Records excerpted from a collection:

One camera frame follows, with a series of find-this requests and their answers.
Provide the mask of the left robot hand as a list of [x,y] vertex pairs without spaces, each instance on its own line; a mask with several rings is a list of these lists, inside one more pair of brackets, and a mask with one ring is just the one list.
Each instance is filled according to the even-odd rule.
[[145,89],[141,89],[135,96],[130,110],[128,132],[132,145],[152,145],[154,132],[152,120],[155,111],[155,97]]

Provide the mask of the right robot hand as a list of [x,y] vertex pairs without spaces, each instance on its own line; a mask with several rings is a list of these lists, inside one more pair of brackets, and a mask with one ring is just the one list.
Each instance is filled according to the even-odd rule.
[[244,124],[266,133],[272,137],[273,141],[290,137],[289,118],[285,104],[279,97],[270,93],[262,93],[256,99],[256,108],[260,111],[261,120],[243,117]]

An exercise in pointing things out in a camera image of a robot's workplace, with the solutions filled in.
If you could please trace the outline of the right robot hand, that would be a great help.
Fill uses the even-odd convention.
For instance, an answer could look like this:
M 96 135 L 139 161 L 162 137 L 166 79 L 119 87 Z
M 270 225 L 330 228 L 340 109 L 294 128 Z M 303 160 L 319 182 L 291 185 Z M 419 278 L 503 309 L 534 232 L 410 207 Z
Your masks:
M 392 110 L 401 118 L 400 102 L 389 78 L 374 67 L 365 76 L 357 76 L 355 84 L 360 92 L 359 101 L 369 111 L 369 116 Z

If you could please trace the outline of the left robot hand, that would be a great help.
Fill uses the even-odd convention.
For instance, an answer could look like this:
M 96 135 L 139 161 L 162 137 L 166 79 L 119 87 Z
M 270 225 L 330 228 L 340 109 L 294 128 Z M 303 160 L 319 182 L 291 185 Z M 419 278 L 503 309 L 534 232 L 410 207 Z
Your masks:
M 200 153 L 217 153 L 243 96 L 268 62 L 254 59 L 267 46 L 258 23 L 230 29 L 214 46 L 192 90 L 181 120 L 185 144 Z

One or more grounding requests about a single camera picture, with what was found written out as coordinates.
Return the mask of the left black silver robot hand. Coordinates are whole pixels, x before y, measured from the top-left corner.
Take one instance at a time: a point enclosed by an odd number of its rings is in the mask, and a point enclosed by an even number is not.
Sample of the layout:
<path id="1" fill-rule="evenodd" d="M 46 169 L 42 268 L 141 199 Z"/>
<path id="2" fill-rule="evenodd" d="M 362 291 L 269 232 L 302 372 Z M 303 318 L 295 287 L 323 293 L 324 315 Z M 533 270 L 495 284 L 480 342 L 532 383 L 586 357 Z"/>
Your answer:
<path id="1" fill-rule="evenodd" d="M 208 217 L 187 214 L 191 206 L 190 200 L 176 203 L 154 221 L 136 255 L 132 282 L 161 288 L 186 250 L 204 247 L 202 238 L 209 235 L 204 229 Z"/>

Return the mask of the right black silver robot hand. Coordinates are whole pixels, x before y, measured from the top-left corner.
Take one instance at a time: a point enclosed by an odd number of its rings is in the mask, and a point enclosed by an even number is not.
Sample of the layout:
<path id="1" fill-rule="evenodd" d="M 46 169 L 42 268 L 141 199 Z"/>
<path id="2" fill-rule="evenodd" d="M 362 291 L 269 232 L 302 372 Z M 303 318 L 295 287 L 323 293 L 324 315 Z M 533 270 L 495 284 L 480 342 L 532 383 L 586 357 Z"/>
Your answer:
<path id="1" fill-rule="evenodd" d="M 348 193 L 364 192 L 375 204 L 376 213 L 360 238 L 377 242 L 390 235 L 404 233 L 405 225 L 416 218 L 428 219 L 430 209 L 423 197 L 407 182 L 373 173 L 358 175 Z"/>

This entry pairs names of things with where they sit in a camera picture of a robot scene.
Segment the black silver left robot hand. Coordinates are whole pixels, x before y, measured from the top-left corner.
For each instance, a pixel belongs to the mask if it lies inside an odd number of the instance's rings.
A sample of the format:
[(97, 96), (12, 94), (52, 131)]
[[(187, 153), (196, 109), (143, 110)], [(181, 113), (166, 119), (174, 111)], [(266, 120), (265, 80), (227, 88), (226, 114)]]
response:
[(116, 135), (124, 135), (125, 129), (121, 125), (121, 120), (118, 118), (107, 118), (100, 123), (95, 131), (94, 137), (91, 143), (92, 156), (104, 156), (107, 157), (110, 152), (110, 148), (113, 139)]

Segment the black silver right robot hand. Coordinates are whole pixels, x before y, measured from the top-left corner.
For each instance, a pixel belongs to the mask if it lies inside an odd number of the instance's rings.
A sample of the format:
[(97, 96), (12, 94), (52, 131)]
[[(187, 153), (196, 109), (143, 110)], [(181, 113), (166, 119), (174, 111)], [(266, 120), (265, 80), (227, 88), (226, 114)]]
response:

▶ WHAT IS NEEDED: Your reply must contain each entry, reproduced exactly.

▶ WORKED SOLUTION:
One camera frame follows, with a series of find-this requests and their answers.
Provide the mask of the left robot hand as a list of [x,y] vertex pairs without spaces, each instance on its own line; a mask with several rings is a list of these lists, inside one more pair of brackets, and a mask with one ring is just the one list.
Each instance is filled according to the even-odd rule.
[[145,89],[141,89],[135,96],[130,110],[128,132],[132,145],[152,145],[154,132],[152,120],[155,111],[155,97]]

Provide the mask of the right robot hand as a list of [x,y] vertex pairs without spaces, each instance on its own line; a mask with several rings is a list of these lists, inside one more pair of brackets, and a mask with one ring is just the one list.
Each instance is filled according to the even-odd rule.
[[244,124],[266,133],[272,137],[273,141],[290,137],[289,118],[285,104],[279,97],[270,93],[262,93],[256,99],[256,108],[260,111],[261,120],[243,117]]

An exercise in pointing things out in a camera image of a robot's workplace, with the solutions filled in.
If you could please trace the outline of the right robot hand, that would be a great help.
Fill uses the even-odd convention.
For instance, an answer could look like this:
M 96 135 L 139 161 L 162 137 L 166 79 L 119 87 Z
M 270 225 L 330 228 L 340 109 L 294 128 Z M 303 160 L 319 182 L 291 185 Z M 419 278 L 503 309 L 534 232 L 410 207 Z
Your masks:
M 392 110 L 401 118 L 400 102 L 389 78 L 374 67 L 365 76 L 357 76 L 355 84 L 360 92 L 359 101 L 369 111 L 369 116 Z

If you could please trace the outline of the left robot hand, that would be a great help.
Fill uses the even-odd convention.
For instance, an answer could look like this:
M 96 135 L 139 161 L 162 137 L 166 79 L 119 87 Z
M 270 225 L 330 228 L 340 109 L 294 128 Z M 303 160 L 319 182 L 291 185 Z M 419 278 L 503 309 L 534 232 L 410 207 Z
Your masks:
M 200 153 L 217 153 L 243 96 L 268 62 L 254 59 L 267 46 L 258 23 L 230 29 L 214 46 L 192 90 L 181 120 L 185 144 Z

One or more grounding requests about a single camera picture, with what was found written out as coordinates.
Return the mask of the left black silver robot hand. Coordinates are whole pixels, x before y, measured from the top-left corner.
Take one instance at a time: a point enclosed by an odd number of its rings is in the mask, and a point enclosed by an even number is not.
Sample of the layout:
<path id="1" fill-rule="evenodd" d="M 46 169 L 42 268 L 141 199 Z"/>
<path id="2" fill-rule="evenodd" d="M 362 291 L 269 232 L 302 372 Z M 303 318 L 295 287 L 323 293 L 324 315 Z M 533 270 L 495 284 L 480 342 L 532 383 L 586 357 Z"/>
Your answer:
<path id="1" fill-rule="evenodd" d="M 208 217 L 187 214 L 191 206 L 190 200 L 176 203 L 154 221 L 136 255 L 132 282 L 161 288 L 186 250 L 204 247 L 202 238 L 209 235 L 204 229 Z"/>

Return the mask of the right black silver robot hand. Coordinates are whole pixels, x before y, measured from the top-left corner.
Take one instance at a time: a point enclosed by an odd number of its rings is in the mask, and a point enclosed by an even number is not.
Sample of the layout:
<path id="1" fill-rule="evenodd" d="M 46 169 L 42 268 L 141 199 Z"/>
<path id="2" fill-rule="evenodd" d="M 362 291 L 269 232 L 302 372 Z M 303 318 L 295 287 L 323 293 L 324 315 Z M 533 270 L 495 284 L 480 342 L 532 383 L 586 357 Z"/>
Your answer:
<path id="1" fill-rule="evenodd" d="M 348 193 L 364 192 L 375 204 L 376 213 L 360 238 L 377 242 L 390 235 L 404 233 L 405 225 L 416 218 L 428 219 L 430 209 L 423 197 L 407 182 L 373 173 L 358 175 Z"/>

This entry pairs names of things with where they sit in a camera picture of a robot scene.
Segment the black silver left robot hand. Coordinates are whole pixels, x before y, measured from the top-left corner.
For each instance, a pixel belongs to the mask if it lies inside an odd number of the instance's rings.
A sample of the format:
[(97, 96), (12, 94), (52, 131)]
[[(187, 153), (196, 109), (143, 110)], [(181, 113), (166, 119), (174, 111)], [(266, 120), (265, 80), (227, 88), (226, 114)]]
response:
[(116, 135), (124, 135), (125, 129), (121, 125), (121, 120), (118, 118), (107, 118), (100, 123), (95, 131), (94, 137), (91, 143), (92, 156), (104, 156), (107, 157), (110, 152), (110, 148), (113, 139)]

Segment the black silver right robot hand. Coordinates are whole pixels, x before y, measured from the top-left corner.
For each instance, a pixel belongs to the mask if it lies inside an odd number of the instance's rings.
A sample of the format:
[(97, 96), (12, 94), (52, 131)]
[[(187, 153), (196, 109), (143, 110)], [(181, 113), (166, 119), (174, 111)], [(266, 120), (265, 80), (227, 88), (226, 114)]]
response:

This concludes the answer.